[WHAT YOU SHOULD DO]
Among the lines of data below, reproduce only those from the one with "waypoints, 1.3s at" through the one with "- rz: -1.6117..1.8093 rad", exactly as they stand, both ends included.

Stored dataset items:
|---|

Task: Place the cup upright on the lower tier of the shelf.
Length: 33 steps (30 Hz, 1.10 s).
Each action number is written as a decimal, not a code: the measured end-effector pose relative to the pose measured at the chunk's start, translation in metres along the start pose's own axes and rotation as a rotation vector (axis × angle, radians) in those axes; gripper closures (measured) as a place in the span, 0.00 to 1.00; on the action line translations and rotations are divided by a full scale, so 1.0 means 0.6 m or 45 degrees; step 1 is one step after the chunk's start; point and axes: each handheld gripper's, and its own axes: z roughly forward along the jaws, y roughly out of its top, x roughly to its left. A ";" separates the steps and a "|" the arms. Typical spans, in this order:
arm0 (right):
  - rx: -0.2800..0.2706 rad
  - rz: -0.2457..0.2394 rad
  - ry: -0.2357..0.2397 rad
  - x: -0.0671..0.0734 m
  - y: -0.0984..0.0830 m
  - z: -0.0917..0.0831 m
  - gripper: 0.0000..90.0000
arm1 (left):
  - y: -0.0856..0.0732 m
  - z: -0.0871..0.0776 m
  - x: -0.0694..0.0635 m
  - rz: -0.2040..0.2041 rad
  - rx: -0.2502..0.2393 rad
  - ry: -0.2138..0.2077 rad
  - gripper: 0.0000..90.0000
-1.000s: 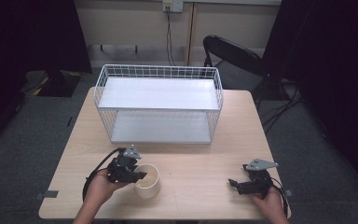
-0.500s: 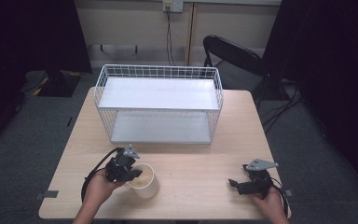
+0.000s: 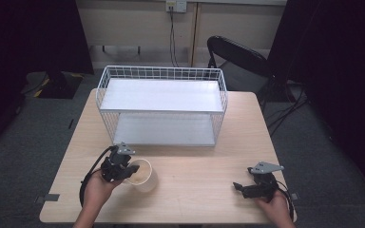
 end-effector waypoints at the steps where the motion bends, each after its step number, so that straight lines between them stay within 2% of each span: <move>1: 0.000 0.000 0.000 0.000 0.000 0.000 0.13 | 0.000 0.000 0.000 0.000 0.000 0.000 0.92; 3: 0.000 0.000 0.000 0.000 0.000 0.000 0.13 | 0.000 -0.002 0.003 -0.001 -0.023 0.031 0.92; 6: 0.000 0.000 0.000 0.000 0.000 0.000 0.13 | -0.001 -0.003 0.006 -0.019 -0.037 0.031 0.92; 7: 0.000 -0.001 0.000 0.000 0.000 0.000 0.13 | -0.002 -0.005 0.011 -0.031 -0.051 0.057 0.92; 9: 0.000 0.000 0.000 0.000 0.000 0.000 0.13 | -0.003 -0.005 0.012 -0.038 -0.067 0.067 0.92; 10: 0.000 0.000 0.000 0.000 0.000 0.000 0.13 | -0.004 -0.007 0.015 -0.048 -0.087 0.092 0.92; 13: 0.000 0.000 0.000 0.000 0.000 0.000 0.13 | -0.007 -0.011 0.020 -0.076 -0.122 0.118 0.92; 21: 0.000 0.000 0.000 0.000 0.000 0.000 0.13 | -0.003 -0.012 0.028 -0.110 -0.137 0.163 0.92; 26: 0.000 0.000 0.001 0.000 0.000 0.000 0.13 | 0.008 0.003 0.031 -0.129 -0.134 0.179 0.92; 33: -0.001 -0.002 0.002 0.000 0.000 0.000 0.13 | 0.025 0.011 0.037 -0.171 -0.170 0.211 0.92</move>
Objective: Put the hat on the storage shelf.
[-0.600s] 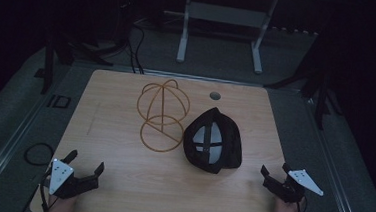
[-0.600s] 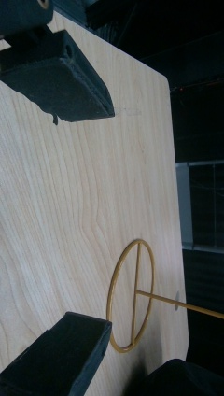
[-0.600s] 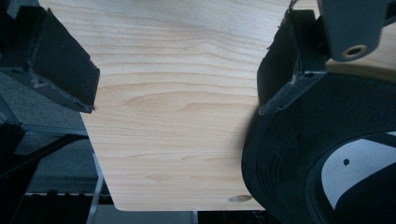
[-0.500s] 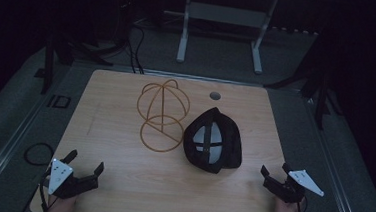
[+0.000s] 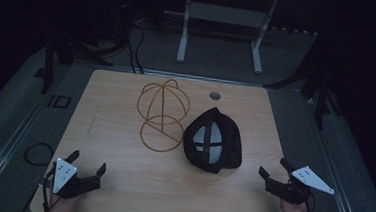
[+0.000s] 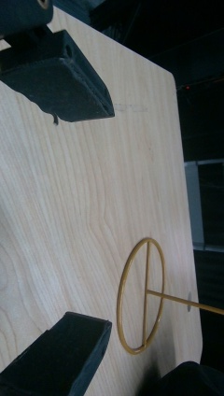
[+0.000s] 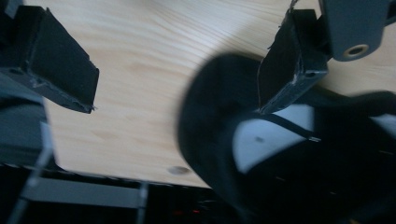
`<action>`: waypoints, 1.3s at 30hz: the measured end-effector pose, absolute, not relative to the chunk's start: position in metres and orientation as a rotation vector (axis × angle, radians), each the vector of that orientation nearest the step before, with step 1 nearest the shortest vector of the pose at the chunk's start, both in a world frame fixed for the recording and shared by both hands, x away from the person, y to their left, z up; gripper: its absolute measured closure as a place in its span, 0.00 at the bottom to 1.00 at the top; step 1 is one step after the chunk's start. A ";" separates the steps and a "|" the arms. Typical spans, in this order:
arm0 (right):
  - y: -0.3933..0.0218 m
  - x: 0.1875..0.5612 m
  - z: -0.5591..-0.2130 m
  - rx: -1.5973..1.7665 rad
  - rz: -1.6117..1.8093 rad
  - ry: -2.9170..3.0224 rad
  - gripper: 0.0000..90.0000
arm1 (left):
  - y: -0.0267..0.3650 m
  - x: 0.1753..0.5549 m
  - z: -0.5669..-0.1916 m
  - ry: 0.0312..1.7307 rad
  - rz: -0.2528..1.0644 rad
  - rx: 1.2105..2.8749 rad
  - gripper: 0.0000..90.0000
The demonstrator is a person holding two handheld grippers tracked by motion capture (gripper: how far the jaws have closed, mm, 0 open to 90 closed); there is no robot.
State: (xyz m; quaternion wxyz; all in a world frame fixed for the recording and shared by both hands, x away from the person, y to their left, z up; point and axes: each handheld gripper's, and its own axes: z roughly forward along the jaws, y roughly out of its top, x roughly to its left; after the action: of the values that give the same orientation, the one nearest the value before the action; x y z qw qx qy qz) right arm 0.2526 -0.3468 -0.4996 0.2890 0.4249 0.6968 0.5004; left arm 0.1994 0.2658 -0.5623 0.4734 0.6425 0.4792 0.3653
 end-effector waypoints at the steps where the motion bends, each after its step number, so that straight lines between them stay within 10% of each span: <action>1: -0.347 0.253 -0.500 1.134 1.336 1.860 0.14 | 0.266 0.199 -0.562 1.172 0.894 1.572 0.02; 21: -0.259 0.265 -0.436 0.721 1.378 2.147 0.14 | 0.251 0.192 -0.551 1.137 0.780 1.622 0.02; 39: -0.191 0.279 -0.472 0.622 1.337 2.392 0.12 | 0.254 0.192 -0.554 1.142 0.774 1.664 0.03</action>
State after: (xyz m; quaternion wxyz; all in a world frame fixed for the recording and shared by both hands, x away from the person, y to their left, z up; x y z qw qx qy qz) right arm 0.2785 -0.1913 -0.4718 0.1649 0.2184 0.8396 0.4693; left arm 0.1925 0.2539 -0.5538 0.4706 0.6793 0.4660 0.3160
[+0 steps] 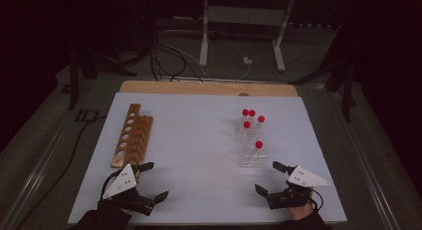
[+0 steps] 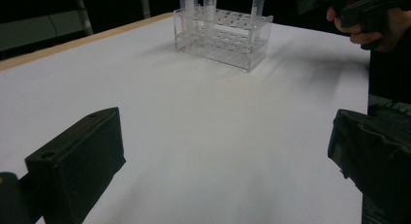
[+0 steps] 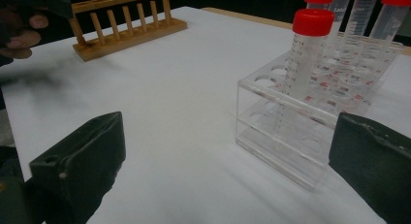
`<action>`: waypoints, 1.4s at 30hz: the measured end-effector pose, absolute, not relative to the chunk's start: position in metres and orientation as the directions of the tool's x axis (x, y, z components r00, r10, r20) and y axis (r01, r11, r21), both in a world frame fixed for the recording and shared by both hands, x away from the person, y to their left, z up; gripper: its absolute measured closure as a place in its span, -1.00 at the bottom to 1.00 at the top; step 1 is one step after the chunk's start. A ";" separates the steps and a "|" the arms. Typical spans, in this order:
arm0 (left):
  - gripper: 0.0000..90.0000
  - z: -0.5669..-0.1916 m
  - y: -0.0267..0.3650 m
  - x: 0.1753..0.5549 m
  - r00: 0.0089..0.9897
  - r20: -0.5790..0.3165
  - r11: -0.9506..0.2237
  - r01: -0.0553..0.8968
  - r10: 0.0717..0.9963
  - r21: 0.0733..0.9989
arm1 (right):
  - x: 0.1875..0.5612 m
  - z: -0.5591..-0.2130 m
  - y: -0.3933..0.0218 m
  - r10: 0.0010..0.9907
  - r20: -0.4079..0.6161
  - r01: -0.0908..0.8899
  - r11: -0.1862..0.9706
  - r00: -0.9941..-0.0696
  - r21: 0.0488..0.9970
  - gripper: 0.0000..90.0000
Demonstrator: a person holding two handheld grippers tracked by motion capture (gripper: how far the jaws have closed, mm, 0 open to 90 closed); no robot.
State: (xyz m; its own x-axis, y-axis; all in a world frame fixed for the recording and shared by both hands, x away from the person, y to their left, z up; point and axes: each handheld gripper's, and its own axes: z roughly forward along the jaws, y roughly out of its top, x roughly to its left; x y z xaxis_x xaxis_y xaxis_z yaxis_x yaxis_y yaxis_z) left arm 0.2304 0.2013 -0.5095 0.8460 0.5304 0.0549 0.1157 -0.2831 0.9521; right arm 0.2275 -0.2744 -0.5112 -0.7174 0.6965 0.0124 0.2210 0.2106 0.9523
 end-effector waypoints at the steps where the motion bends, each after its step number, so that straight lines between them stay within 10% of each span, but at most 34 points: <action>1: -0.99 -0.509 0.201 0.231 0.845 0.050 -0.282 0.122 0.532 0.952 | 0.227 -0.511 -0.275 0.693 0.016 0.221 0.208 -0.721 0.953 -1.00; 42: -0.99 -0.508 0.201 0.230 0.858 0.043 -0.276 0.117 0.511 0.954 | 0.221 -0.472 -0.272 0.739 0.022 0.229 0.181 -0.673 0.956 -1.00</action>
State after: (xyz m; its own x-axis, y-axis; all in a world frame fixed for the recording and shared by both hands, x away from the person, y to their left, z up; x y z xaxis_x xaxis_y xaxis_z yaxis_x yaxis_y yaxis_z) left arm 0.2304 0.2006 -0.5081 0.8583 0.5113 0.0428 0.1171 -0.2764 0.9539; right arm 0.2214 -0.2719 -0.4724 -0.6731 0.7392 0.0216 0.2293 0.1809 0.9564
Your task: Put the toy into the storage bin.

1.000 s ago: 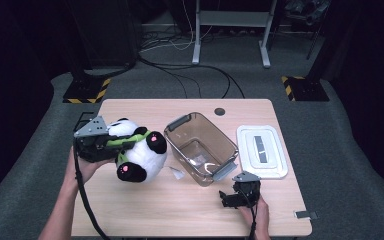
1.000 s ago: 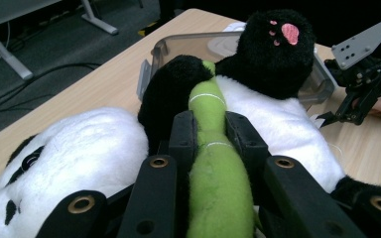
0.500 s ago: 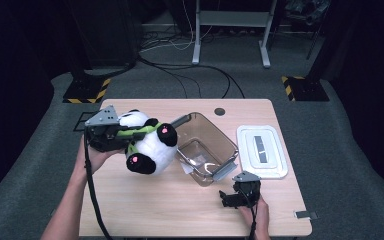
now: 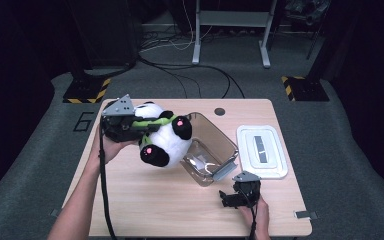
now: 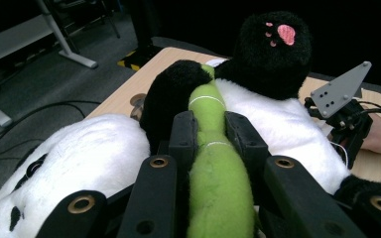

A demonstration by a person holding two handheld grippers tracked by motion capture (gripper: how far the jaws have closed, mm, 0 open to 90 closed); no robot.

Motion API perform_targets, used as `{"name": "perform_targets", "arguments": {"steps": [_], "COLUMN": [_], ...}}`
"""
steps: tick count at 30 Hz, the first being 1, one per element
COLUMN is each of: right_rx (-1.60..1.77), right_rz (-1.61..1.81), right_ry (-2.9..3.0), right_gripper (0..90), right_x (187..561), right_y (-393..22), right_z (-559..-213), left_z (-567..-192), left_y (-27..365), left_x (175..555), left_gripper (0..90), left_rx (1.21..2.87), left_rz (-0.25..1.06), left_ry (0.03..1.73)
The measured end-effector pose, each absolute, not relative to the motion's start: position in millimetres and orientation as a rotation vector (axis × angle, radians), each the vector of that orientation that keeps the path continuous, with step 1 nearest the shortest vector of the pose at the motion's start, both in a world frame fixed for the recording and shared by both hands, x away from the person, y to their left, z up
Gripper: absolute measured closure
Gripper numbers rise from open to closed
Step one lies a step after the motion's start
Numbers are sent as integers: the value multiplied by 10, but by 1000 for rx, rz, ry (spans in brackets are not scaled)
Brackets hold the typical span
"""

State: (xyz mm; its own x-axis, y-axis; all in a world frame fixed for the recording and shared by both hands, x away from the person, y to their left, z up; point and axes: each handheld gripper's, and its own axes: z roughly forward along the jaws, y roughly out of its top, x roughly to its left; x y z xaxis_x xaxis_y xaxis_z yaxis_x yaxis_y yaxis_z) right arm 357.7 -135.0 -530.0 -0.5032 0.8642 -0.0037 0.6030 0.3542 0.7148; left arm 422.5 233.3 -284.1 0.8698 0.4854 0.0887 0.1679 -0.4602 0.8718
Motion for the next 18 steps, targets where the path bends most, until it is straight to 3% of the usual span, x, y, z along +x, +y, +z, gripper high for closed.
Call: {"name": "perform_targets", "arguments": {"steps": [18], "right_rx": [1292], "right_rz": [940], "right_ry": [2233], "right_gripper": [0], "right_x": [3581], "right_y": [-1347], "right_z": [-5301], "left_z": [-2790], "left_y": [1779], "left_x": [4509], "left_gripper": [751], "left_rx": [2070], "left_rz": [365], "left_ry": [343]}}
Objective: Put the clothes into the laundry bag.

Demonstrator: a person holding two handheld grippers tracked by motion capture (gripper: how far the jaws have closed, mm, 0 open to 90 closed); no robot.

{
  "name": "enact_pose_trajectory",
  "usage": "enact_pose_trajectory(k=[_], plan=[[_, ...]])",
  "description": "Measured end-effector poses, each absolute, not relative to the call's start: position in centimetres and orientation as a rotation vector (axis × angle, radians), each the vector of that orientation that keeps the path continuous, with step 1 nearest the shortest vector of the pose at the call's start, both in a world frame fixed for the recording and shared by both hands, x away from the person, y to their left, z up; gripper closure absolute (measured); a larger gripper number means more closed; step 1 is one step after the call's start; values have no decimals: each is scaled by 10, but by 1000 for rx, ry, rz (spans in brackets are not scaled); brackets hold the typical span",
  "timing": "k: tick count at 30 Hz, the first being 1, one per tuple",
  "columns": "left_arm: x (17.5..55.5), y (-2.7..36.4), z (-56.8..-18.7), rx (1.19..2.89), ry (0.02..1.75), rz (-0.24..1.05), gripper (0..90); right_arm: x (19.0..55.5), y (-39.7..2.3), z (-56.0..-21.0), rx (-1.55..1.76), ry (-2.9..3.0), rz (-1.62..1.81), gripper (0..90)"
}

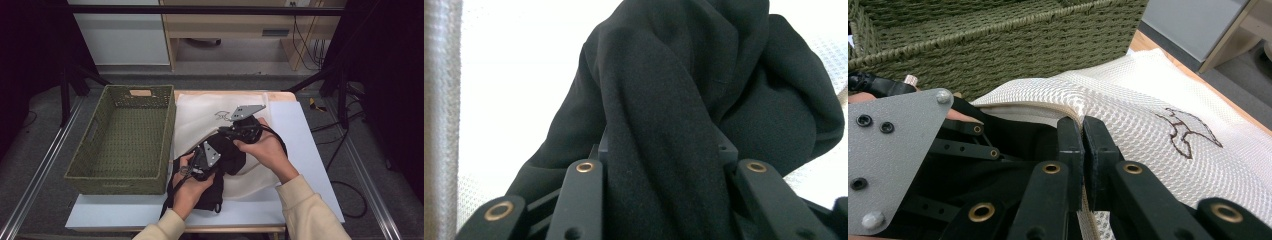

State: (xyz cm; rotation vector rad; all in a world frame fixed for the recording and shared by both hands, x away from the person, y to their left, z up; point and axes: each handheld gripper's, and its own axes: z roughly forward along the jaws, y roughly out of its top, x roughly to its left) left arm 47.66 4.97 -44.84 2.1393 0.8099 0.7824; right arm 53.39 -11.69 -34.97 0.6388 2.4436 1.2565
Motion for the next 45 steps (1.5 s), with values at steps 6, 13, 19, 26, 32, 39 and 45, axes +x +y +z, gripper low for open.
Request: enact_pose_trajectory(k=[6, 13, 19, 26, 32, 39, 45], plan=[[476, 49, -450, 2137, 817, 776, 616, 534, -119, -352, 658, 2444, 1254, 875], [476, 49, -450, 2137, 814, 773, 612, 534, -120, -355, 664, 2446, 1257, 875], [476, 49, -451, 2140, 812, 772, 613, 534, -121, -355, 662, 2447, 1257, 874], [476, 51, -450, 2122, 797, 755, 518, 534, -122, -355, 661, 2449, 1263, 873], [471, 57, -441, 2053, 787, 698, 409, 533, -123, -355, 662, 2443, 1267, 872], [459, 64, -422, 1959, 742, 655, 354, 532, -124, -356, 673, 2434, 1284, 872], [442, 74, -405, 1903, 733, 634, 338, 529, -127, -360, 707, 2426, 1298, 872]])
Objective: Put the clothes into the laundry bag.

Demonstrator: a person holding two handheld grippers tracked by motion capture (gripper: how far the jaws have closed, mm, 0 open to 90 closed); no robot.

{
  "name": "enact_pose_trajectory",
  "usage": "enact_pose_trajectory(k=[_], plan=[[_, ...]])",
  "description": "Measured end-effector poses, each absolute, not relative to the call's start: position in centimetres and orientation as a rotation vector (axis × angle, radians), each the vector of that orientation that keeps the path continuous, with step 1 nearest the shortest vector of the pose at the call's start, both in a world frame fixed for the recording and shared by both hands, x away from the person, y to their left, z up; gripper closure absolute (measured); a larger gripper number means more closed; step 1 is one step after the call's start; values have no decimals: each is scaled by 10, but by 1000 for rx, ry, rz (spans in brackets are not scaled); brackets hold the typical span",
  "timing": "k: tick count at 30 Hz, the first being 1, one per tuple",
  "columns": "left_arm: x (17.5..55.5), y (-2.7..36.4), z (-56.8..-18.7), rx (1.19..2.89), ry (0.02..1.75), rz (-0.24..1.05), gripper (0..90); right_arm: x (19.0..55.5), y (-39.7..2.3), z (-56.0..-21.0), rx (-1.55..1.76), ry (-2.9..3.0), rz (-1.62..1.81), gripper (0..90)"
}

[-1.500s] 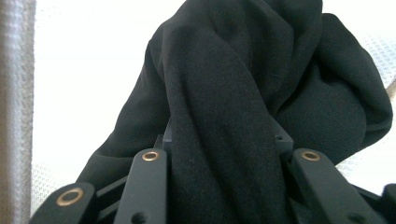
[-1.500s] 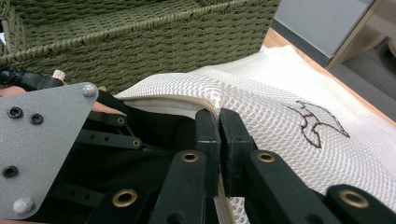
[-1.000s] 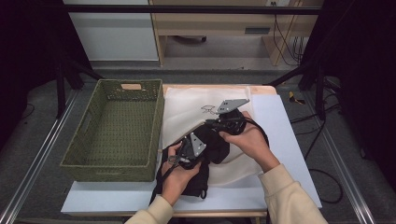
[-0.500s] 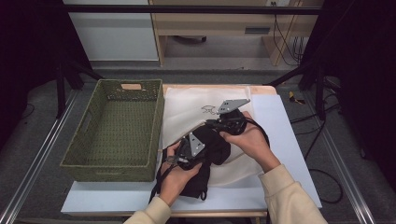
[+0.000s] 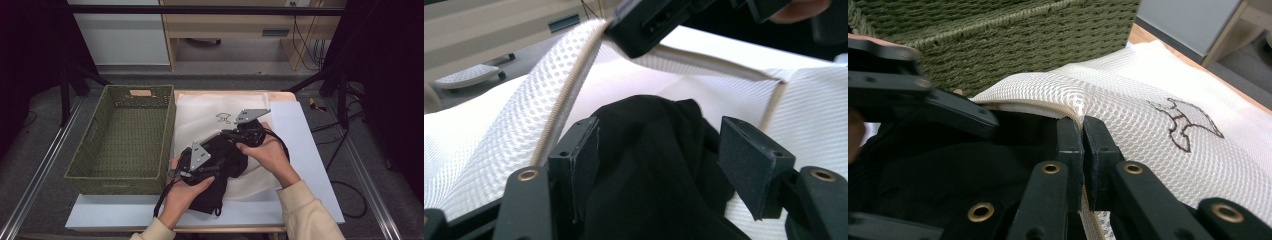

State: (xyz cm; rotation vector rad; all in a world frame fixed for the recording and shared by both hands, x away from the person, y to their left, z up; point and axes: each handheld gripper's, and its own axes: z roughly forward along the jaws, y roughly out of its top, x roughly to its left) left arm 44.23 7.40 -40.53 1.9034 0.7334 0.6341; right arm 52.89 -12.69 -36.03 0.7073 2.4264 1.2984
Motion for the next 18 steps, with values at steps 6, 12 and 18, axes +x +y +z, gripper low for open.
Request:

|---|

[RESPONSE TO THIS TASK]
`<action>`: waypoints, 1.3s at 30hz: the measured end-effector pose, absolute, not relative to the chunk's start: position in metres and orientation as a rotation vector (axis × angle, radians), each the vector of that orientation nearest the step before, with step 1 nearest the shortest vector of the pose at the chunk's start, both in a world frame fixed for the recording and shared by both hands, x away from the person, y to their left, z up; gripper: its absolute measured closure as a place in its span, 0.00 at the bottom to 1.00 at the top; step 1 is one step after the chunk's start. A ";" separates the steps and a "|" the arms. Typical spans, in this order:
arm0 (right):
  - y: -0.3933..0.0218 m
  - x: 0.1875..0.5612 m
  - z: -0.5591..-0.2130 m
  - rx: -1.5973..1.7665 rad
  - rz: -1.6117..1.8093 rad

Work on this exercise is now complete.